> **Exercise directions**
Using the listing below, say how many of its lines hold "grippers". Offer nothing beyond the number.

◆ ◆ ◆ ◆

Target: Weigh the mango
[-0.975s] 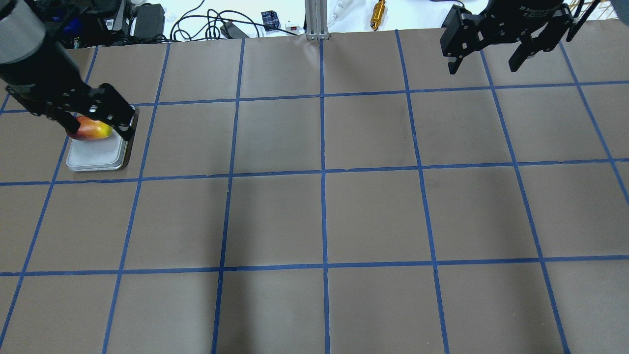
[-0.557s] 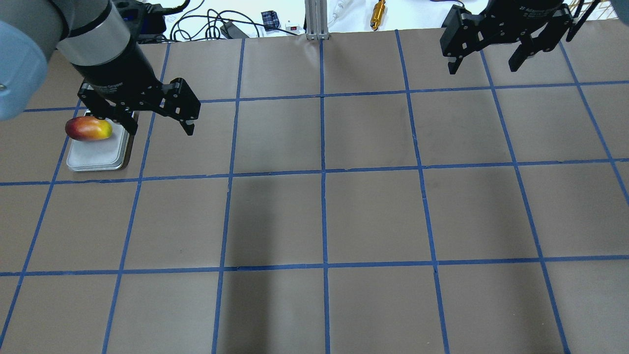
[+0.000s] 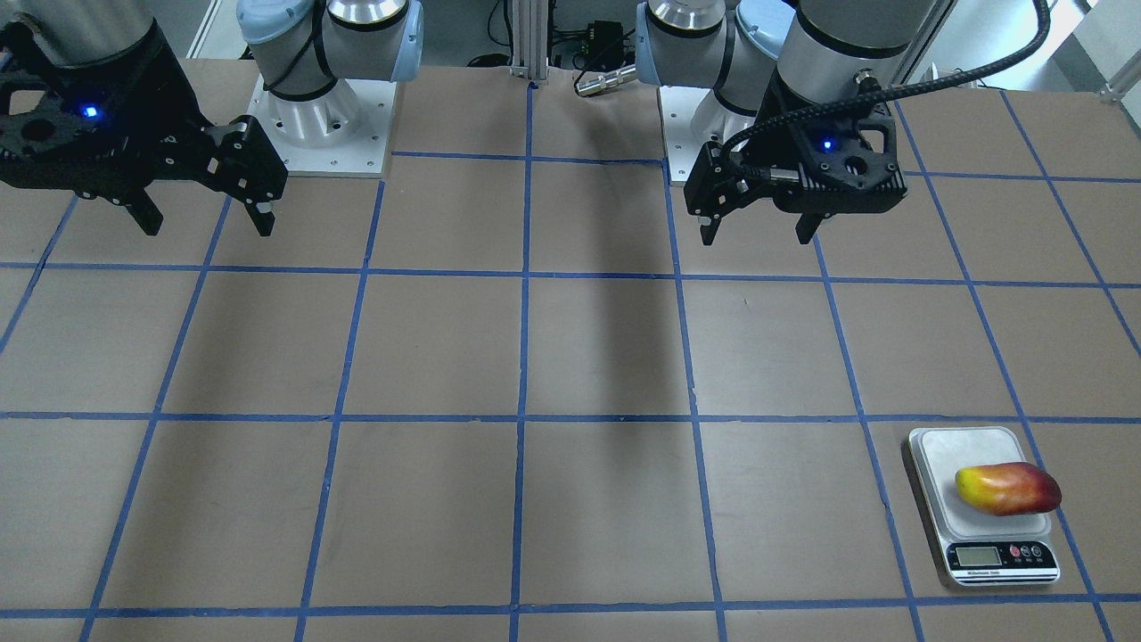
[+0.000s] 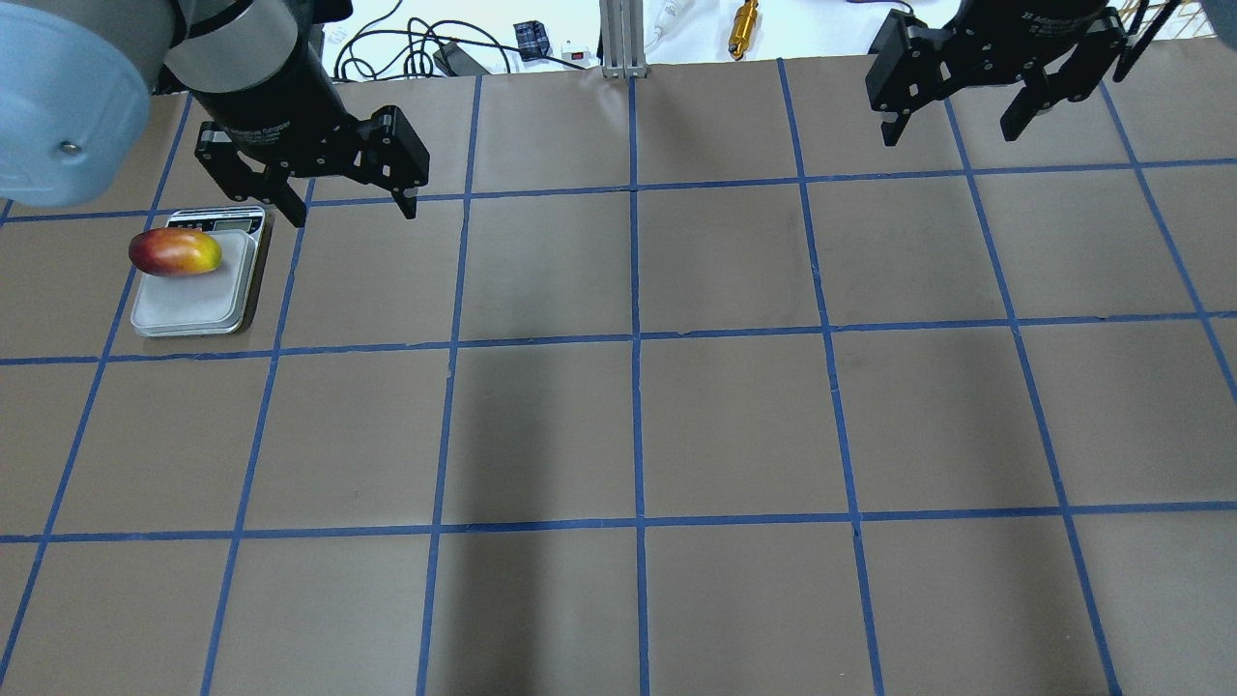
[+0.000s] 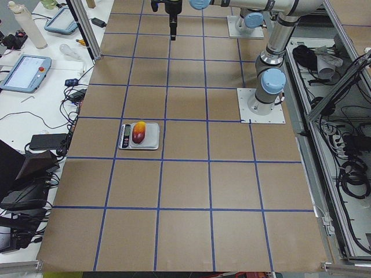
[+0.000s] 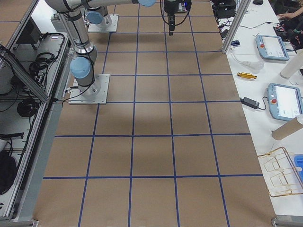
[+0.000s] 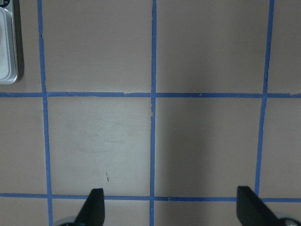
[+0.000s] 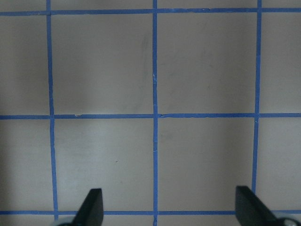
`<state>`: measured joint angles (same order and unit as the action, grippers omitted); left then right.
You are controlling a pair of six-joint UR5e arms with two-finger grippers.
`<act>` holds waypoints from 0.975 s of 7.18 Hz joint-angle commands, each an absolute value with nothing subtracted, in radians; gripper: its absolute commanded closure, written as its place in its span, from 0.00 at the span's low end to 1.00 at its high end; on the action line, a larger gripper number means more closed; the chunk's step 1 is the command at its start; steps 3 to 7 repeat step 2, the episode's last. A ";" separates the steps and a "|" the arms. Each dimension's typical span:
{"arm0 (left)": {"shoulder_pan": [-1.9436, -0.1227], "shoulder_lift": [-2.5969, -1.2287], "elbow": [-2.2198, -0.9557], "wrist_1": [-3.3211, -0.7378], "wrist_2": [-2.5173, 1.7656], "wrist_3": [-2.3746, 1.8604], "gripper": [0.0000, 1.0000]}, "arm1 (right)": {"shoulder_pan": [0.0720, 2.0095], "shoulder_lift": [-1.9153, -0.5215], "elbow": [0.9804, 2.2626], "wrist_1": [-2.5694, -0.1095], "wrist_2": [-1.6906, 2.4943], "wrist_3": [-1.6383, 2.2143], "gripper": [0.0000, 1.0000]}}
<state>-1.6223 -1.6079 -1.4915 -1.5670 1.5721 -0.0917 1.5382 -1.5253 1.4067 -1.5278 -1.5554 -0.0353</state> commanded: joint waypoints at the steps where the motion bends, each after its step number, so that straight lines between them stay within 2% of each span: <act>1: -1.620 -1.620 -1.471 -1.566 1.569 -0.084 0.00 | 1.537 -1.526 1.407 -1.528 -1.555 -0.035 0.00; 7: -1.620 -1.620 -1.471 -1.566 1.569 -0.083 0.00 | 1.539 -1.526 1.407 -1.528 -1.555 -0.035 0.00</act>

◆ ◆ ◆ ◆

> **Solution**
2